CHAPTER XVIII.

TURNED AWAY.

In an apartment of a dwelling far less spacious and picturesque in appearance than the home of the Aguileras, but much better furnished with modern comforts, sits Donna Maria de Rivas. She is engaged in serious and interesting conversation with a priest, who, as Father Bonifacio, is already known to the reader.

"I can hardly yet believe it, father!" exclaimed the lady, vibrating her large black fan as she spoke. "Don Alcala de Aguilera, one of so ancient and honourable a house, to be arrested, and on so pitiful a charge! If the caballero had been tempted by need to rob the mail (he is so desperately poor), or in a fit of passion had stabbed an enemy to the heart, it would have been quite a different thing,—one could have understood such acts; but to get himself locked up for holding a meeting for reading the Bible, such a piece of folly cannot be accounted for,—such madness exceeds all belief!"

"It is a madness, my daughter, I grieve to say it, that is by no means confined to this unhappy apostate," observed the priest. "The disease is infectious, the corruption is spreading.

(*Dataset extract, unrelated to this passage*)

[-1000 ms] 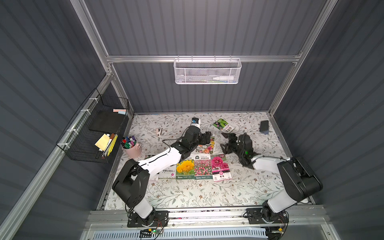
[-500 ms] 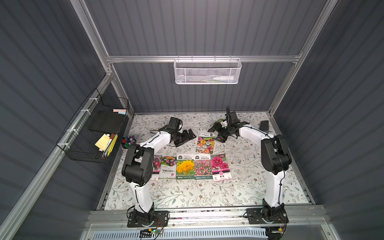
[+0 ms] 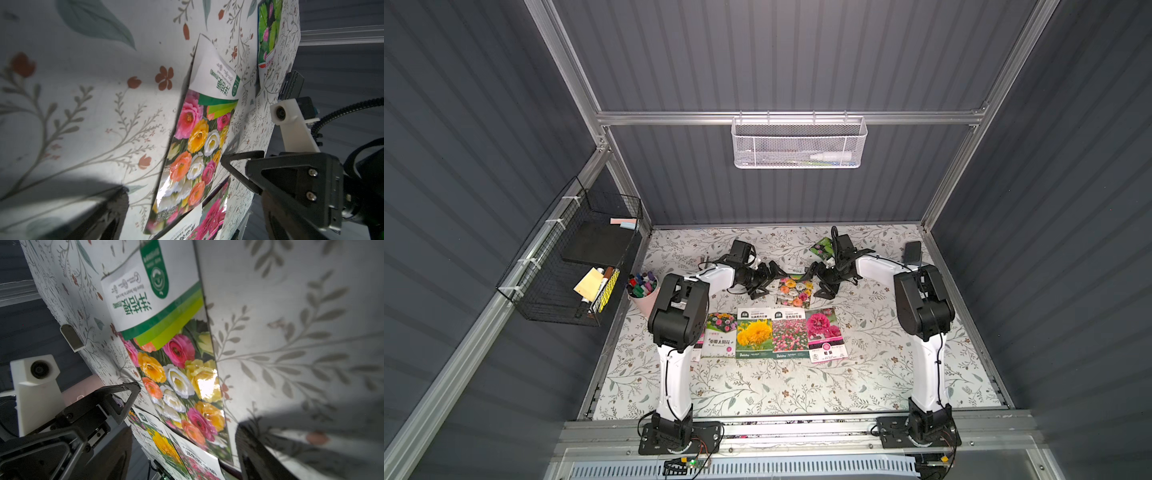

Unless strong and sharp measures are speedily taken, this cancer of heresy will eat deep into the very heart of society even in Seville."

"Impossible!" exclaimed Donna Maria. "I have heard, indeed, of Matamoros, and other misguided fanatics, who have happily been arrested by justice in their most wicked course; but surely the number of these wretches is few, and their example is little likely to be followed by those who see the punishment which it brings."

"Daughter, you little know the strength of this fanaticism, or the subtilty with which the poison of heresy is diffused throughout the length and breadth of our Catholic Spain!" exclaimed the ecclesiastic, warming with his subject. "So long as the vile English heretics hold Gibraltar,—would that its rock would fall and crush them!—so long will there be an open door through which all that is evil can enter our land! Secret agents of I know not how many societies distribute blasphemous tracts against the worship of the blessed Virgin, Purgatory, Intercession of Saints, and the reverence due by all the world to our holy Father the Pope!"

Donna Maria crossed herself in pious horror; and Bonifacio, with increasing vehemence, went on with his oration.

"Colporteurs hawk Bibles in the by-roads and lanes of Andalusia; copies are smuggled into rural parishes; English travellers instil the venom of their heretical doctrines even into the minds of unsuspecting curés! The wild mountaineers of the Sierra Nevada and Morena are, in their rude huts, poring over portions of the prohibited Book, and drinking in heresy from every line in its pages!"[20]